Texas provides the most appalling examples, forcing Kate Cox, a 31-year-old mother of two to leave her state to abort a fetus that had no chance of survival and endangered her life. Texas has also demanded the private medical records of transgender people from Washington State.

A bedrock principle of American liberty has been that subjective beliefs cannot be imposed on US citizens. But the Dobbs decision does exactly that, which makes it so egregious. Dobbs permitted state legislatures to force subjective religious beliefs on abortion on all citizens, which violates the religious rights of those who believe differently.
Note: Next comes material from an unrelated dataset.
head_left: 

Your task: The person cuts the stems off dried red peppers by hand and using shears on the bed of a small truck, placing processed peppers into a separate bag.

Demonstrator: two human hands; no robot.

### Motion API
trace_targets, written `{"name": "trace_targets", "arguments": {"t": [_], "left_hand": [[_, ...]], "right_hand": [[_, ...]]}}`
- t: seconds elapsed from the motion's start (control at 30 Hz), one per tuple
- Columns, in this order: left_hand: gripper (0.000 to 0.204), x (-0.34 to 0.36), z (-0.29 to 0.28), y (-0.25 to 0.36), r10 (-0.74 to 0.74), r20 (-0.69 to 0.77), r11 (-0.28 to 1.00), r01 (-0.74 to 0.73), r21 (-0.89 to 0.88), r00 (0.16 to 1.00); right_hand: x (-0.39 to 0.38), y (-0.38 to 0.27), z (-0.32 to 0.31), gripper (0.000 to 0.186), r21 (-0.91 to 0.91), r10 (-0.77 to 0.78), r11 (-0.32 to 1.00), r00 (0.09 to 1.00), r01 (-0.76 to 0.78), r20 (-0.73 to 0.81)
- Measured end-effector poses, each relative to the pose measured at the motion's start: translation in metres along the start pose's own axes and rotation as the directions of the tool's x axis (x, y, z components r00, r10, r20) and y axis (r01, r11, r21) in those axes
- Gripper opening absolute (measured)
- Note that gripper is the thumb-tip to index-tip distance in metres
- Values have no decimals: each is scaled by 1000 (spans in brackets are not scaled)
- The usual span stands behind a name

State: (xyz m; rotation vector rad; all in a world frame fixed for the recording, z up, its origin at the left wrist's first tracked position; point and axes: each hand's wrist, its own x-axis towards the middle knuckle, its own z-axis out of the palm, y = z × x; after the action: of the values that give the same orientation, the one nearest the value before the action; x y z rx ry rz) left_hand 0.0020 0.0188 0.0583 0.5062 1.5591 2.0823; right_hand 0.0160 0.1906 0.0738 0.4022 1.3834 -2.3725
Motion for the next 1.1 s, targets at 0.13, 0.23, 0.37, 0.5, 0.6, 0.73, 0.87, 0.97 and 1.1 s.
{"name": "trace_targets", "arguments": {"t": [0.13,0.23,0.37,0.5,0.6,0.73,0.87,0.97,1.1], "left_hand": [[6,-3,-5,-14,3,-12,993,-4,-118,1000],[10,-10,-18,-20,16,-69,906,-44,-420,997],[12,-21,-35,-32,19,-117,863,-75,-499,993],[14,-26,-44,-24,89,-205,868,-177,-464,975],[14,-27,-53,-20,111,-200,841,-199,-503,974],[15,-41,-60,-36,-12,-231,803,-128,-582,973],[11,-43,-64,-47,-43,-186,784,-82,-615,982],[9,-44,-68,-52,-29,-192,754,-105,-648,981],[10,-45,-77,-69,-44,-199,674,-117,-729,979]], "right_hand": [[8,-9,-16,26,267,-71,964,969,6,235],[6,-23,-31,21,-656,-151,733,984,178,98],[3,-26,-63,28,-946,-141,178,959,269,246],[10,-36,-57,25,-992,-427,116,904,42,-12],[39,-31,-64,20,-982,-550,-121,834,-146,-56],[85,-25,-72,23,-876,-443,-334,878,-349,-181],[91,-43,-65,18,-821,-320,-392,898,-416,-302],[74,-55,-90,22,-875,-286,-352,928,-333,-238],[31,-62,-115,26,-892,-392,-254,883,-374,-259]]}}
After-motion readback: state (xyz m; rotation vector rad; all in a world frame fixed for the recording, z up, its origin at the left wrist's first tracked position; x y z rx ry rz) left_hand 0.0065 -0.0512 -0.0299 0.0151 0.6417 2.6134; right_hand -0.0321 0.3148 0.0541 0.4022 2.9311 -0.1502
The GOP, led by Trump and McConnell, stacked a religiously conservative Supreme Court enabling it, for the first time in history, to overturn a constitutional right.

The truth about greatness

And we have reached a point that just 10 years ago was unthinkable. The grand old religious party is backing Donald Trump who says plainly that he wants to abandon democracy and our constitution. They willingly forsake their principles, believing that a Trump autocracy will bring America back to a time when it was “great,” which for them means “more religious.”

The “make America great” slogan conjures nostalgia and longing for a time that is long gone and frankly wasn’t that “great” for many citizens. Over the last 75 years, American society has become less religious as it moved away from the Christian views on morality. This has happened not because we lost our way, as argued by the Evangelical preachers; society simply no longer believes that many Biblical condemnations are rational, fair, or just. For the majority of Americans, divorce, abortion, homosexuality, gay marriage, and gender dysphoria are no longer seen wrong, just as part of humanity.

We know that society was mistaken to ostracize and persecute people for being different. One need not agree with the way others live their lives. America’s greatness stems from the right each of us has to live the life we choose, to be who we are so long as it does not interfere with the rights of others. The religious fundamentalists can try to convince others to follow their beliefs, but it is wrongheaded and un-American for them to interfere, to insist that everyone to live according to their dubious rules.

Liberty, equality and religious belief

Each of us has the right to believe in Christianity, or Judaism, or Islam, or Buddhism, or Hinduism, or the polytheism of various traditions, or to not believe at all. This freedom requires that we respect one another’s beliefs, that is, accept the primacy of the Constitution. In America to say, “god first country second” is a paradox.

The Constitution cannot be superseded by a “God’s law.” Under Sharia law adulterers are stoned, but not in America, for that would violate fundamental rights guaranteed by the Constitution. To allow Trump and his misguided Christian Nationalist acolytes to renounce our freedom, to reject the separation of church and state is unthinkable, for it would reverse 250 years of human progress.

We believe that “All men are created equal.” The civil war was fought to settle the slavery question and in fundamental ways it did. But racial prejudice persists. Trump and the racial nationalists condone white supremacism and voting districts have been gerrymandered to negate the effect of Black votes. And the GOP continues to deny women equality by curtailing their rights.

Opinion polls, elections, and state referendums show that the majority of Americans reject GOP efforts to constrain our “unalienable rights.” It is time for the Republican party to accept the will of the majority. It is the American way.

But that requires compromise. As Goldwater said, that is something they “can’t and won’t” do. Voting them out is only sure way to restore reason, to stop Trump and this religious crusade from terminating our democracy. That could force a revival of the traditional Republican party that stood for American principles, or it may bring about the formation of a new political party.

Indeed, the success achieved by our representative democracy is remarkable. For that to continue, our political parties must believe in our founding principles and the primacy of our Constitution.

Bob Topper, syndicated by PeaceVoice, is a retired engineer.